- **Problem statement**: Each line containing the string "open" should be copied out of the entries.

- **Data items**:
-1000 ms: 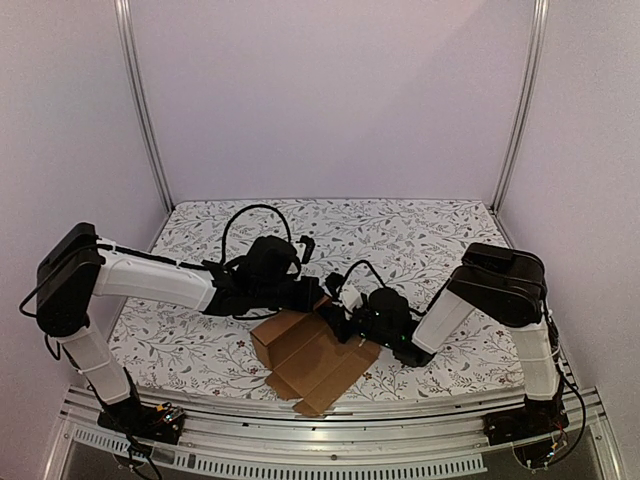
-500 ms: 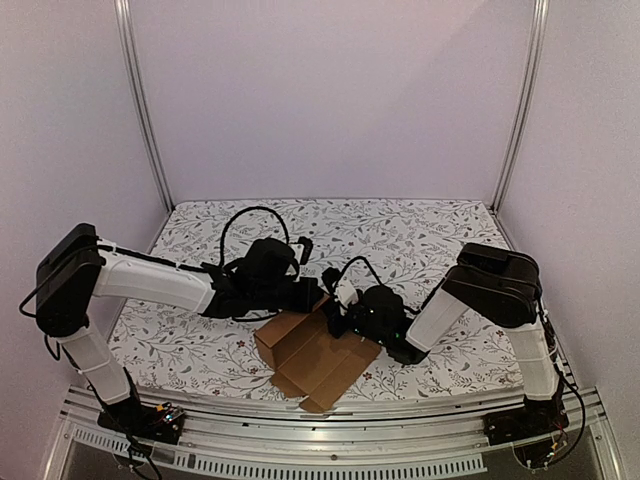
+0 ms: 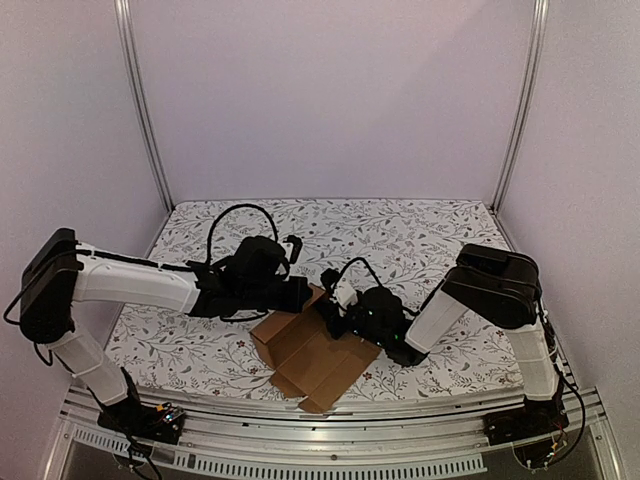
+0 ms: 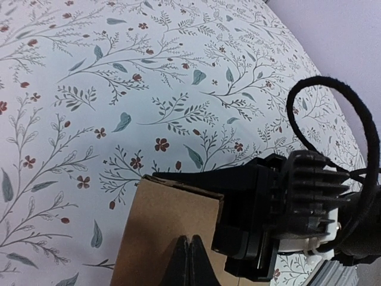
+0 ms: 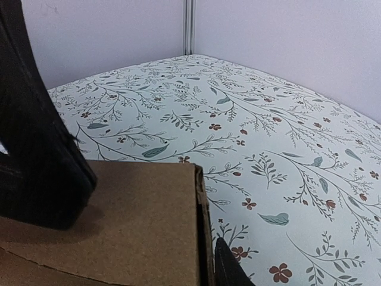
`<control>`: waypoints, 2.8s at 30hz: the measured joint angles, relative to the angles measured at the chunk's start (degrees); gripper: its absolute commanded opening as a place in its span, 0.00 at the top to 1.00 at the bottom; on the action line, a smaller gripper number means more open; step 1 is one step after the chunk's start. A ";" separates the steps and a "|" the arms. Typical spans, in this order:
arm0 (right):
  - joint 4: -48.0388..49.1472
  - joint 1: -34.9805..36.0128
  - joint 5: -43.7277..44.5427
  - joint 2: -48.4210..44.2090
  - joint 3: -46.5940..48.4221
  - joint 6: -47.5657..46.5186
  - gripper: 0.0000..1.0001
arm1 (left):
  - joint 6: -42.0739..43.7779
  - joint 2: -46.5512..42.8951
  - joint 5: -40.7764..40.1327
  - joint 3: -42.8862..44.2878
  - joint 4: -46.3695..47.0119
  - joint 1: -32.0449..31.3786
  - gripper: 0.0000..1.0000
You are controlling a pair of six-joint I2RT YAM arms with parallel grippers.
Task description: Fold the paper box
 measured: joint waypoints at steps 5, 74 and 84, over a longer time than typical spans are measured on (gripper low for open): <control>-0.02 0.26 0.26 -0.02 -0.44 -0.33 0.56 | 0.04 -2.86 -2.12 -0.24 -2.49 0.00 0.97; -72.87 0.66 1.46 -57.27 -18.51 16.55 0.27 | 6.58 15.91 -30.12 30.49 -55.91 -12.20 0.78; -74.29 0.70 1.57 -58.36 -17.33 16.68 0.27 | 7.50 13.60 -28.39 24.85 -53.24 -7.78 0.90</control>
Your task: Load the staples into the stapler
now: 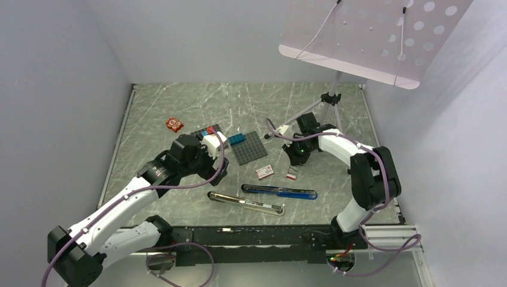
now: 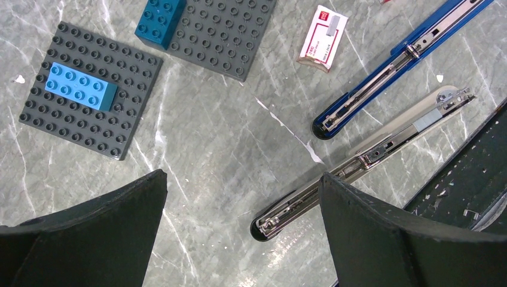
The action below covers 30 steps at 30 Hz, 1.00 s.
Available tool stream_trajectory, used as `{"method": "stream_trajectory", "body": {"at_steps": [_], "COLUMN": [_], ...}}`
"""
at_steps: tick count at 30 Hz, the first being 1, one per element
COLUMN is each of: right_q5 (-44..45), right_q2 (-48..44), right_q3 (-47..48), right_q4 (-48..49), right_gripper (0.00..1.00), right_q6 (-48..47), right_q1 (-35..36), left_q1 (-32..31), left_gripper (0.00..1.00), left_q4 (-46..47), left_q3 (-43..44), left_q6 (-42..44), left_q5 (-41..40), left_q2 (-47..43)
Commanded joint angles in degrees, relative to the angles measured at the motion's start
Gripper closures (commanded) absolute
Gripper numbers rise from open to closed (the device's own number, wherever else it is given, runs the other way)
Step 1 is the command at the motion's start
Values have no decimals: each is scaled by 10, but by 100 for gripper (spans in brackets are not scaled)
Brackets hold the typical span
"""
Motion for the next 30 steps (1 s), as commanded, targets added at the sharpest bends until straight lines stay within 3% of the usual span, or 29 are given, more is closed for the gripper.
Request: {"method": "stream_trajectory", "body": {"at_steps": [1,5,25,30], "right_q5": [-4,1,26,36], "right_q2": [15,18,46,51], "right_q3": [10,9,11,10], "right_q4": [-7,-1,8,9], "right_gripper": [92,85,85,93], "right_q6": [-7,-5,1,1], "right_q1": [2,1,14,18], "left_q1": [3,3,6,7], "left_gripper": [1,0,0,1], "left_q4": [18,18,19,20], "left_q3": [-1,-1,0,-1], "left_q6": [5,5,4,4], "left_q5": [14,15,23,24], "left_q2": [-8,-8,-8,-10]}}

- **Expected answer**:
`<control>`: waypoints, 2.8s at 30hz: the measured joint angles, relative to the angles measured at the chunk's start (degrees); gripper: its absolute commanded opening as a place in its span, 0.00 at the top to 1.00 at the bottom; on the action line, a smaller gripper number means more open; step 1 is one step after the chunk's start. A ";" separates the steps and a "|" the arms. Typical spans, in this order:
 measured: joint waypoints at steps 5, 74 and 84, over a longer time than typical spans are measured on (gripper low for open): <control>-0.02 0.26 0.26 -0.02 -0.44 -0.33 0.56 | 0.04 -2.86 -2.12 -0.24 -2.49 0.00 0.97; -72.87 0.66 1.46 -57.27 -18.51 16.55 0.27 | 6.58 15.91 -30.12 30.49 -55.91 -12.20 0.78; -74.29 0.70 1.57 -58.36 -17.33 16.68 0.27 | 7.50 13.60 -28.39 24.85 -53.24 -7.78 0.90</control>
Gripper numbers rise from open to closed (the device's own number, wherever else it is given, runs the other way)

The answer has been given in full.